[Start of section]

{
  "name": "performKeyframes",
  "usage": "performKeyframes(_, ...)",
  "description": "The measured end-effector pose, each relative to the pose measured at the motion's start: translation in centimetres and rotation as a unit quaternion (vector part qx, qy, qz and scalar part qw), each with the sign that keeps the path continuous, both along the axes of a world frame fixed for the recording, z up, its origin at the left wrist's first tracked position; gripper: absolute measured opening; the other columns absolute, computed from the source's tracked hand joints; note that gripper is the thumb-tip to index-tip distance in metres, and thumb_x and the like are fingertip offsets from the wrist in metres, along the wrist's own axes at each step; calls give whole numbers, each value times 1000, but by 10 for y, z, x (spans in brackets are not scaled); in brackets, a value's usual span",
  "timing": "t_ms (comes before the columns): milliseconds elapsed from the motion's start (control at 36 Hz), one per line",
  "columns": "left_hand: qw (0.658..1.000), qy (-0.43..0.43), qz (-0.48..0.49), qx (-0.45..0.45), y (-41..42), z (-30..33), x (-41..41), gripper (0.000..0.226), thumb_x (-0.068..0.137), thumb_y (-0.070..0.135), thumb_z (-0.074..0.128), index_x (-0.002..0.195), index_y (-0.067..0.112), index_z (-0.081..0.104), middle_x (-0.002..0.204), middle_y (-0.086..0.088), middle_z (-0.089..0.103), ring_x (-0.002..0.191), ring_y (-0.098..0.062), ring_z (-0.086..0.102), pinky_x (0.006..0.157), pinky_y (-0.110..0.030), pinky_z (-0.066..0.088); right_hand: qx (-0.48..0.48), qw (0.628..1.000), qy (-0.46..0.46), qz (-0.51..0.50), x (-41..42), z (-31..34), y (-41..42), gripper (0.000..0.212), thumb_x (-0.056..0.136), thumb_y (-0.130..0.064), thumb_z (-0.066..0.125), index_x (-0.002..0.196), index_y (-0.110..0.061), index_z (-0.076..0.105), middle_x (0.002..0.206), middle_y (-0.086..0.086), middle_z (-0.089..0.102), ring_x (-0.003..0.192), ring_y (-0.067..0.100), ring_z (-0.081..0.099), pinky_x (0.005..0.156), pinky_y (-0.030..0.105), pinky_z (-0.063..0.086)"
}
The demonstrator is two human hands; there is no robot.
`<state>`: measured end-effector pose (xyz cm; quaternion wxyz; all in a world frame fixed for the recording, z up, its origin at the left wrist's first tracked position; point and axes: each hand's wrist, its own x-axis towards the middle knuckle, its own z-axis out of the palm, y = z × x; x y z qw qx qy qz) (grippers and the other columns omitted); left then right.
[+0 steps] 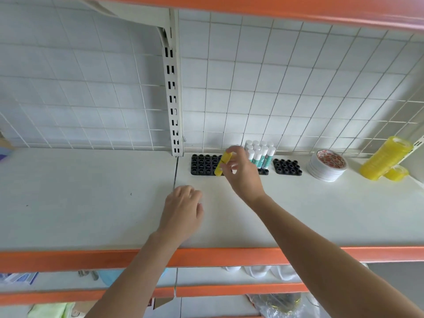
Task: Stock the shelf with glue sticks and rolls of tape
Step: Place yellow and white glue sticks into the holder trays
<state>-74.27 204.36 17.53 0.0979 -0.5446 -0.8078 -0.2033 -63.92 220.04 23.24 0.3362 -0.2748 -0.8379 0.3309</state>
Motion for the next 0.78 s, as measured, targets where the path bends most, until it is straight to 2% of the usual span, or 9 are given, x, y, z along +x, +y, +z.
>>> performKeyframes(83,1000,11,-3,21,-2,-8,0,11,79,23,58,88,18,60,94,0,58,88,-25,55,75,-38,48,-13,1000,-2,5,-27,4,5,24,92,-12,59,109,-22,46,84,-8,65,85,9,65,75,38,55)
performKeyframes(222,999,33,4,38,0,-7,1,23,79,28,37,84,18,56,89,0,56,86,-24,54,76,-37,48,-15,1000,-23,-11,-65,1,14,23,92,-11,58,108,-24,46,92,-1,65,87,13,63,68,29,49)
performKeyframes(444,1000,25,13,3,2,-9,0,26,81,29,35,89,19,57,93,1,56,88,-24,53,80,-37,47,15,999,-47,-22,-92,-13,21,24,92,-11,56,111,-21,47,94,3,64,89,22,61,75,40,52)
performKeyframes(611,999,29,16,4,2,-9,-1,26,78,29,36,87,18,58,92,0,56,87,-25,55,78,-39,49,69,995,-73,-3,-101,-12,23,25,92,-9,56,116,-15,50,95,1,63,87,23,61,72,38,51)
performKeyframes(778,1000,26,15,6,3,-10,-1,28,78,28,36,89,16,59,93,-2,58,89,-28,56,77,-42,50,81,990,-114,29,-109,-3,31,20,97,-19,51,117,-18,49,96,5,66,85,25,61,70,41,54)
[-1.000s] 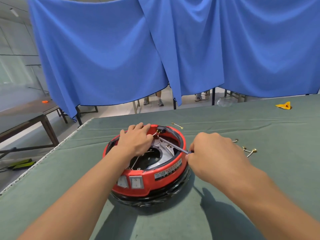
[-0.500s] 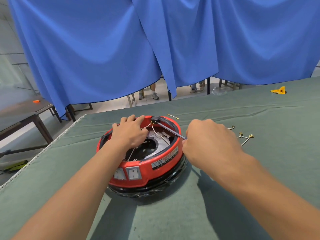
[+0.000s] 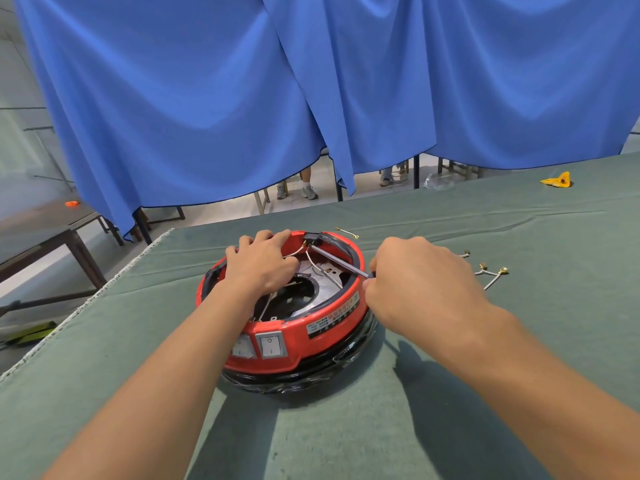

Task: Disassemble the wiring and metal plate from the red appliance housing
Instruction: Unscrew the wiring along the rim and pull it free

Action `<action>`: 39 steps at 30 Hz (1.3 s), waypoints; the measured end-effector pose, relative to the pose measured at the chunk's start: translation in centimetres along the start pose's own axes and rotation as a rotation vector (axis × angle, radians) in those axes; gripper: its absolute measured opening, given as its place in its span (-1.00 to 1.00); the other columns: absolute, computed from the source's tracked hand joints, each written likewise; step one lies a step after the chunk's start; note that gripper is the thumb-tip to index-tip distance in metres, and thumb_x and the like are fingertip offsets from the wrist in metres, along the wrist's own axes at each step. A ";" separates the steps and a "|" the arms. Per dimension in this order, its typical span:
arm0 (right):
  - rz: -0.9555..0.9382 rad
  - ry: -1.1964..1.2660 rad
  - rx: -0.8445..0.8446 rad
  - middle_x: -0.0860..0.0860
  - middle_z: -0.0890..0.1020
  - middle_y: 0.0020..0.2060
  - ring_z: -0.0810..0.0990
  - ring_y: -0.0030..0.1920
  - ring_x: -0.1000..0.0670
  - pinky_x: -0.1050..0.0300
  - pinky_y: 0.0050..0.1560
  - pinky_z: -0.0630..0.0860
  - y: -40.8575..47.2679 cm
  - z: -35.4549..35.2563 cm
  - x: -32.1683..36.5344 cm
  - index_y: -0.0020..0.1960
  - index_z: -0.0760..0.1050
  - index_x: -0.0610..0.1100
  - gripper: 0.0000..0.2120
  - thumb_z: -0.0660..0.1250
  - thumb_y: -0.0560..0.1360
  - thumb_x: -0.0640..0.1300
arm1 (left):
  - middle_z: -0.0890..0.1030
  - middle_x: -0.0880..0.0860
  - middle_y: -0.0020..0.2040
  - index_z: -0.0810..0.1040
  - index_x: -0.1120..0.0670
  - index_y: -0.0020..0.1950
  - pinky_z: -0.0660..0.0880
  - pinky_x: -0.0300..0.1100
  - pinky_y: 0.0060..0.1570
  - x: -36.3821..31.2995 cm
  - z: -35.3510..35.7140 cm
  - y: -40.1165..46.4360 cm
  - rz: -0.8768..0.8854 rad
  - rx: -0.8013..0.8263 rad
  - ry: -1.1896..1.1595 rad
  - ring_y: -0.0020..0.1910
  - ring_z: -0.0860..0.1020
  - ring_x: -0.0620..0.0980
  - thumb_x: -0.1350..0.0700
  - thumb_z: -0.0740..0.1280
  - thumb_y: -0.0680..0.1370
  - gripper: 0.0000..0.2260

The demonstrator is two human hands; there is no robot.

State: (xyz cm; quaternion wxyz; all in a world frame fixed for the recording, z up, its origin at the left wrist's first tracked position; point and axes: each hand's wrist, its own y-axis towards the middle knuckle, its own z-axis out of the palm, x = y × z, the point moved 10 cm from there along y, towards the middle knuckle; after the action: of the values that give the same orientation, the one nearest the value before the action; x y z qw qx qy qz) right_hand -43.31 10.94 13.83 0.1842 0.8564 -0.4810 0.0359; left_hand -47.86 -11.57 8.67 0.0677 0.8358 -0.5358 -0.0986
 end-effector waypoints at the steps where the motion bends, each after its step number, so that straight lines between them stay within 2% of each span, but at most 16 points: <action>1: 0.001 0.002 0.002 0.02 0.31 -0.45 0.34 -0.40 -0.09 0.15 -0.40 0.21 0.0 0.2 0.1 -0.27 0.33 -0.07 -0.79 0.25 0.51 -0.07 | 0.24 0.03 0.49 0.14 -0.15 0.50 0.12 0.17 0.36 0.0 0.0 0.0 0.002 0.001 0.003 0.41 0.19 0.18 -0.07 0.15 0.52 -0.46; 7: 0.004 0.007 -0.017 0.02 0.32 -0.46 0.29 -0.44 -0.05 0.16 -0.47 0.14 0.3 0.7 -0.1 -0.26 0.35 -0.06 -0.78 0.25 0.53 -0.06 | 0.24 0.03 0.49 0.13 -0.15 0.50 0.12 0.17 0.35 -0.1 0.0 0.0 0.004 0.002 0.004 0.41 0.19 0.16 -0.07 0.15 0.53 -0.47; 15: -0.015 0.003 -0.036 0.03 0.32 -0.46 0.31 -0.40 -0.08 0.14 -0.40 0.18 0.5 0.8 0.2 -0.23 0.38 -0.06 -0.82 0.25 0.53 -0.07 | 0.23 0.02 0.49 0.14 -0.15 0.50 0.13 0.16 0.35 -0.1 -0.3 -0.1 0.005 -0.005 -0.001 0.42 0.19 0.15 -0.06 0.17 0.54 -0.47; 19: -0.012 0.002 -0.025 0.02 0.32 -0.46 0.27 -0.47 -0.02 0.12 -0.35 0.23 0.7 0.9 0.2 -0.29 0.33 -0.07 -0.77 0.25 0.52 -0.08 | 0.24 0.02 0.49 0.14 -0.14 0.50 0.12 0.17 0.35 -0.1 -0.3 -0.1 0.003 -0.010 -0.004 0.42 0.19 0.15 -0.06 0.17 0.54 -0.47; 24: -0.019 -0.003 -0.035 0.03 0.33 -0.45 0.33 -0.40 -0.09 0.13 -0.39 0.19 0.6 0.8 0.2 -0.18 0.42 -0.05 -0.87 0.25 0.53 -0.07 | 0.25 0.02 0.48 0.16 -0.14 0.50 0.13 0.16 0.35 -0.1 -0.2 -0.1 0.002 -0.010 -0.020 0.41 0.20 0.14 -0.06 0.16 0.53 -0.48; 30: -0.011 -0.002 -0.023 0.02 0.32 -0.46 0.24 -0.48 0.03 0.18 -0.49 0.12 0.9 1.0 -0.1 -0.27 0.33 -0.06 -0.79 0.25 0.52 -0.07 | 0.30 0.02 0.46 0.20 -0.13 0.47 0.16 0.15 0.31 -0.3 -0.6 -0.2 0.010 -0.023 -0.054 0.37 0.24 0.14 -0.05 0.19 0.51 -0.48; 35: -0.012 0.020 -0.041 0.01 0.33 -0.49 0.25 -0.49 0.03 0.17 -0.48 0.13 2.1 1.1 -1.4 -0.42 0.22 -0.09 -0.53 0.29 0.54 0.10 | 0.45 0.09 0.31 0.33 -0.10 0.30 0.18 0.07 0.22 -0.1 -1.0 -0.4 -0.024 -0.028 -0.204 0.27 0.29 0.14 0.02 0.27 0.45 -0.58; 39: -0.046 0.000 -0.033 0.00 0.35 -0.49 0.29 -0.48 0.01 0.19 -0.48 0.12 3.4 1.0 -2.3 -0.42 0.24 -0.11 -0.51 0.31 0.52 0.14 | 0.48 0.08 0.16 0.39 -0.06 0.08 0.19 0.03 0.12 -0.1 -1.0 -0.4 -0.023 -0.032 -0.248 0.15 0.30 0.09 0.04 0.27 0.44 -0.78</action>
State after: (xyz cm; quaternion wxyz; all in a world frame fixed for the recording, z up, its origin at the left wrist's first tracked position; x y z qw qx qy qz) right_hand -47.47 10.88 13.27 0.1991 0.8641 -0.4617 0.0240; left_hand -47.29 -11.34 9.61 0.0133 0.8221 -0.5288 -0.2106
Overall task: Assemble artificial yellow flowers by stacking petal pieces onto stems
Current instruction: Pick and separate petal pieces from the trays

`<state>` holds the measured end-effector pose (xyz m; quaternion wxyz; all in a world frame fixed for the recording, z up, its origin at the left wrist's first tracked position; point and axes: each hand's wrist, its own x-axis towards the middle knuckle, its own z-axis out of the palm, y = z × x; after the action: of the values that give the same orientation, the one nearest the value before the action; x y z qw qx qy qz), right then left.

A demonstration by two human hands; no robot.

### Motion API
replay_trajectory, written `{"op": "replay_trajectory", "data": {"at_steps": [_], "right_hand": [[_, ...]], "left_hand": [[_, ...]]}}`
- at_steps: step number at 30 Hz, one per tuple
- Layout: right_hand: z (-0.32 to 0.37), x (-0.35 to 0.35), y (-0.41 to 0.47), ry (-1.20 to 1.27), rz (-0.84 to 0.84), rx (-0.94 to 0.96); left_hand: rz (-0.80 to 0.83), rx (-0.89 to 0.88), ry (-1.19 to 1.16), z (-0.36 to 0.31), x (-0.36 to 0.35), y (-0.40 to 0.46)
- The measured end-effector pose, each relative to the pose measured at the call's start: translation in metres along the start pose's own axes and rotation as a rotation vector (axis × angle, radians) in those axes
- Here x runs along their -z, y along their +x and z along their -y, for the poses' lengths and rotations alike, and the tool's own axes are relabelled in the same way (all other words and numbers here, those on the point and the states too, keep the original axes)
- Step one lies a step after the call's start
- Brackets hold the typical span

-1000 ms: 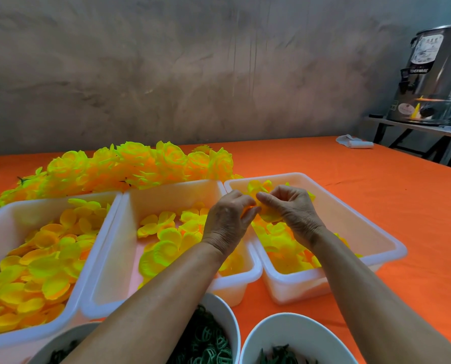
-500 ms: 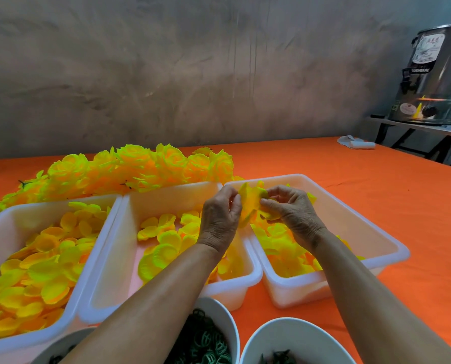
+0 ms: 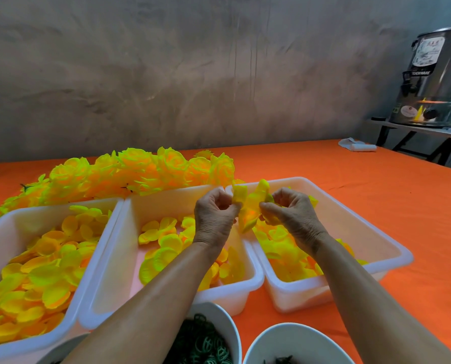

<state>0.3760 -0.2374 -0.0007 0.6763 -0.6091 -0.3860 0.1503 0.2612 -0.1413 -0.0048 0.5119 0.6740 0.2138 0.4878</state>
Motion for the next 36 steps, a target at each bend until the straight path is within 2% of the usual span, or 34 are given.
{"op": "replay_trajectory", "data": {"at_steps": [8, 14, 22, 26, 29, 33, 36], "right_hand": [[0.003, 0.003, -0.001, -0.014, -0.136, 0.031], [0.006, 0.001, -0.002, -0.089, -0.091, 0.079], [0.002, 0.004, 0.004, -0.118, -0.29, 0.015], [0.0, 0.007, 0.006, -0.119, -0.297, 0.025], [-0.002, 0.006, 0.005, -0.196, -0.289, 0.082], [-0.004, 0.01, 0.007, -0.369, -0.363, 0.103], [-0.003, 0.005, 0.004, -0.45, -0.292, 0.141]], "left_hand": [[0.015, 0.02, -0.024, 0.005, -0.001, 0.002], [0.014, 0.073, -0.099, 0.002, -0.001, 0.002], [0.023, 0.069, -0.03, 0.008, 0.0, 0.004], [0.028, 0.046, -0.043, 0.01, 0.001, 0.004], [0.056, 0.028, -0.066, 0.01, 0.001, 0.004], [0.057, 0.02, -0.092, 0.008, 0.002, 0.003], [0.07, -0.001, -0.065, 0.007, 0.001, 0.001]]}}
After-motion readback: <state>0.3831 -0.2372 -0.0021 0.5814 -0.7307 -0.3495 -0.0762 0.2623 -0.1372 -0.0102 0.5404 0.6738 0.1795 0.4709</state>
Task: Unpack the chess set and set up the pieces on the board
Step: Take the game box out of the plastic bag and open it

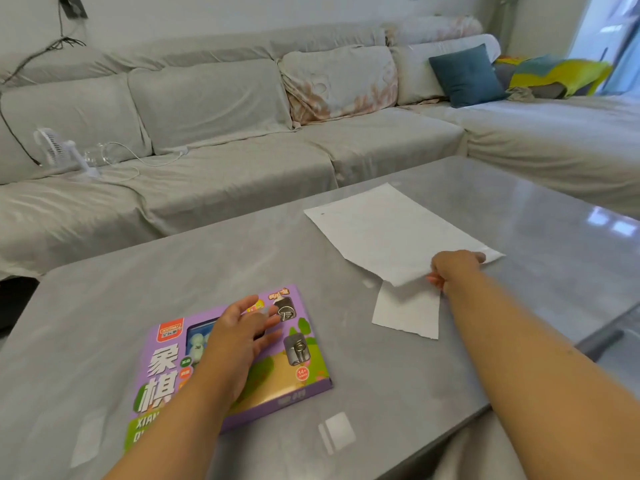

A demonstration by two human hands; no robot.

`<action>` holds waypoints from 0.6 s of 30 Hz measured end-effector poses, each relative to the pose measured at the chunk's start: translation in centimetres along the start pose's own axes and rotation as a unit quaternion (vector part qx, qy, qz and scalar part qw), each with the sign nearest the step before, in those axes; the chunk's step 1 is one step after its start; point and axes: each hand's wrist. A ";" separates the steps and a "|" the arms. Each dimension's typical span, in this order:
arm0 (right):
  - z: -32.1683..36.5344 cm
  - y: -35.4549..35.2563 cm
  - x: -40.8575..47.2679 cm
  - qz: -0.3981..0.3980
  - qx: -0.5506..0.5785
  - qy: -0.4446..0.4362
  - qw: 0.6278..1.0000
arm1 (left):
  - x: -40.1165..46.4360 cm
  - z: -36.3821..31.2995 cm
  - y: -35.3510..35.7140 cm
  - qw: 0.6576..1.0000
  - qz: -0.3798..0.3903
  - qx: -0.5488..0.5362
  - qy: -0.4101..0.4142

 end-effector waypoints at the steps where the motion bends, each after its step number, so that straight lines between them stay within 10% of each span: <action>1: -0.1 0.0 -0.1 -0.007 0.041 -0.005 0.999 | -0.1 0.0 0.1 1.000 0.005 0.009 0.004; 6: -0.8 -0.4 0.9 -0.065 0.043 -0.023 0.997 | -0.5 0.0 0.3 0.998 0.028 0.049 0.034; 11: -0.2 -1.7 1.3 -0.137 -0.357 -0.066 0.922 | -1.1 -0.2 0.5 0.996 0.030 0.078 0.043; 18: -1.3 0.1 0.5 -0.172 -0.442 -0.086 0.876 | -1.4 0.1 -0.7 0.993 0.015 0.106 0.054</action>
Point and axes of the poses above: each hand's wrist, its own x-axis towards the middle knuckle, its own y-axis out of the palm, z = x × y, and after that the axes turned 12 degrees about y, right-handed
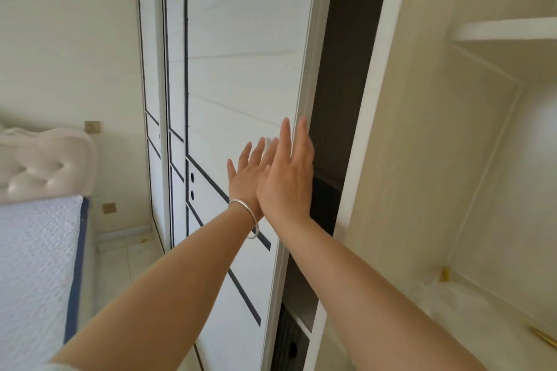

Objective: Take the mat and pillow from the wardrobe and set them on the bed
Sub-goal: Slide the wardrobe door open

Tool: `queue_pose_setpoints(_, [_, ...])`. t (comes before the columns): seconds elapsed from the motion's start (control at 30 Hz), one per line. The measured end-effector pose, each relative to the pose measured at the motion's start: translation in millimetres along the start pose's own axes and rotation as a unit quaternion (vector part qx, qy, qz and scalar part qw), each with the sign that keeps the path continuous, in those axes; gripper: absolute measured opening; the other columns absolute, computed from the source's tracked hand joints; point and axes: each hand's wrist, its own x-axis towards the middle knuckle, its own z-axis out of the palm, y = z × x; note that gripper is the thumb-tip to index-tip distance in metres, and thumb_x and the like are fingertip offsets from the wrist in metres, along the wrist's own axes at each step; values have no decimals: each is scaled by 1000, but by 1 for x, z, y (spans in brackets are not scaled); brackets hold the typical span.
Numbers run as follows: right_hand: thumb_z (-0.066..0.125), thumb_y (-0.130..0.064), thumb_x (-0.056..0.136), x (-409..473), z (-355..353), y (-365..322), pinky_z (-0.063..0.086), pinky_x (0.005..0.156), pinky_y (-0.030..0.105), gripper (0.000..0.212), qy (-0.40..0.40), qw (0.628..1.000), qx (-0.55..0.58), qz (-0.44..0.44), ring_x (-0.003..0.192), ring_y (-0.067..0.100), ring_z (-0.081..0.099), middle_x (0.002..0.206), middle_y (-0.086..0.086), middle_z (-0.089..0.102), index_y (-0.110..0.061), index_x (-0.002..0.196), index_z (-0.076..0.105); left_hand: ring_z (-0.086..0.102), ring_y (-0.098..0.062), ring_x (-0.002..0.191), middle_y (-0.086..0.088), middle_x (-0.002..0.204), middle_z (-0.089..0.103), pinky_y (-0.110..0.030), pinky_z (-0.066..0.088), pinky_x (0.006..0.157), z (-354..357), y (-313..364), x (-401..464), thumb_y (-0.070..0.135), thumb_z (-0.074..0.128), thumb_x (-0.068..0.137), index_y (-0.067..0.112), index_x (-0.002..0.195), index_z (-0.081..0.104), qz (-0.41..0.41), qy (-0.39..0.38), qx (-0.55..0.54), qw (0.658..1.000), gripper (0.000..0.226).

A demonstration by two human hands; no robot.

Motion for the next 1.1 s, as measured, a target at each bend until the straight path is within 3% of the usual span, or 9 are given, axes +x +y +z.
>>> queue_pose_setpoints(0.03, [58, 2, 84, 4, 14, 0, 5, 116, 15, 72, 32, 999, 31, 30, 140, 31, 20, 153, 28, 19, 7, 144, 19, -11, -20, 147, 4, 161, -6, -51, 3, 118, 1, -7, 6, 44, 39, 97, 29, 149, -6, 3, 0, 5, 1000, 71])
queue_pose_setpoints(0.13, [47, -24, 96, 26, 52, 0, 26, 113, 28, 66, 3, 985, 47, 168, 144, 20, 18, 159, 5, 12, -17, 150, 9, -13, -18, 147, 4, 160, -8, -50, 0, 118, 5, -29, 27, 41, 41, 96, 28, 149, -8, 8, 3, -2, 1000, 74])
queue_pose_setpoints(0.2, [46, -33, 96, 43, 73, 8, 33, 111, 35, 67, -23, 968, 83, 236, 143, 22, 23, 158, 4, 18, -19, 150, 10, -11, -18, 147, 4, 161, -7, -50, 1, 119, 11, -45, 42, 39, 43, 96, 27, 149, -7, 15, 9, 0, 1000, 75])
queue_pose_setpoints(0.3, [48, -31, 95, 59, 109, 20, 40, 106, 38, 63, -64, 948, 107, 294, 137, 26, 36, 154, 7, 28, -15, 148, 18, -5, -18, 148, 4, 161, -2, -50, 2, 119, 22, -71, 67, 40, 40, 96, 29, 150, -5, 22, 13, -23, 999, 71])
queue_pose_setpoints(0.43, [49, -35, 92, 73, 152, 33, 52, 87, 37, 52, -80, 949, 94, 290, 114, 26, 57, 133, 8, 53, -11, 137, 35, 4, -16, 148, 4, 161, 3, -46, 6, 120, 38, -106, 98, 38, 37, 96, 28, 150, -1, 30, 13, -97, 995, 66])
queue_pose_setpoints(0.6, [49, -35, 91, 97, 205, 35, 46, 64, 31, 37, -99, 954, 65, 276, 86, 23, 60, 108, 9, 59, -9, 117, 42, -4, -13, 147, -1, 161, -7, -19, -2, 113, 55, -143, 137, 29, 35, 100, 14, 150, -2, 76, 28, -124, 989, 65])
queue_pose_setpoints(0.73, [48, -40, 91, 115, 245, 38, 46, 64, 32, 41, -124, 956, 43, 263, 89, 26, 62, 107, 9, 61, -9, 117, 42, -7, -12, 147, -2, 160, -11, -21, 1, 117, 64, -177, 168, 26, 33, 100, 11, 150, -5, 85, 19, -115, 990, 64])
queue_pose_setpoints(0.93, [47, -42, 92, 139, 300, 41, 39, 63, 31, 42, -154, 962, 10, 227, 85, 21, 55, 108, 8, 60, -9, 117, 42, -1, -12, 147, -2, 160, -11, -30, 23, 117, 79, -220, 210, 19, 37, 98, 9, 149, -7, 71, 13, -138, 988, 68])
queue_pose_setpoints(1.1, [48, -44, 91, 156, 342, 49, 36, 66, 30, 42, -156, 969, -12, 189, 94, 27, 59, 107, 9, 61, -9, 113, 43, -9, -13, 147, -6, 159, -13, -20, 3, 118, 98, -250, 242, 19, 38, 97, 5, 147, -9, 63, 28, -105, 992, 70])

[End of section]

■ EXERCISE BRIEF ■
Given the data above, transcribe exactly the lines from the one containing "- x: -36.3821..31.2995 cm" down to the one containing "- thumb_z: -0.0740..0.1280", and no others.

■ WRITTEN ANSWER ■
  - x: -36.3821..31.2995 cm
  - z: -35.3510..35.7140 cm
  - y: -40.1165..46.4360 cm
  - rz: -0.8768..0.8854 rad
  - rx: -0.8013..0.8263 rad
  - ry: -1.1896..1.1595 rad
  - ring_y: -0.0020..0.1910
  - ring_z: -0.0860..0.1020
  - ring_x: -0.0620..0.0980
  - thumb_x: -0.1350..0.0700
  - thumb_z: -0.0740..0.1280

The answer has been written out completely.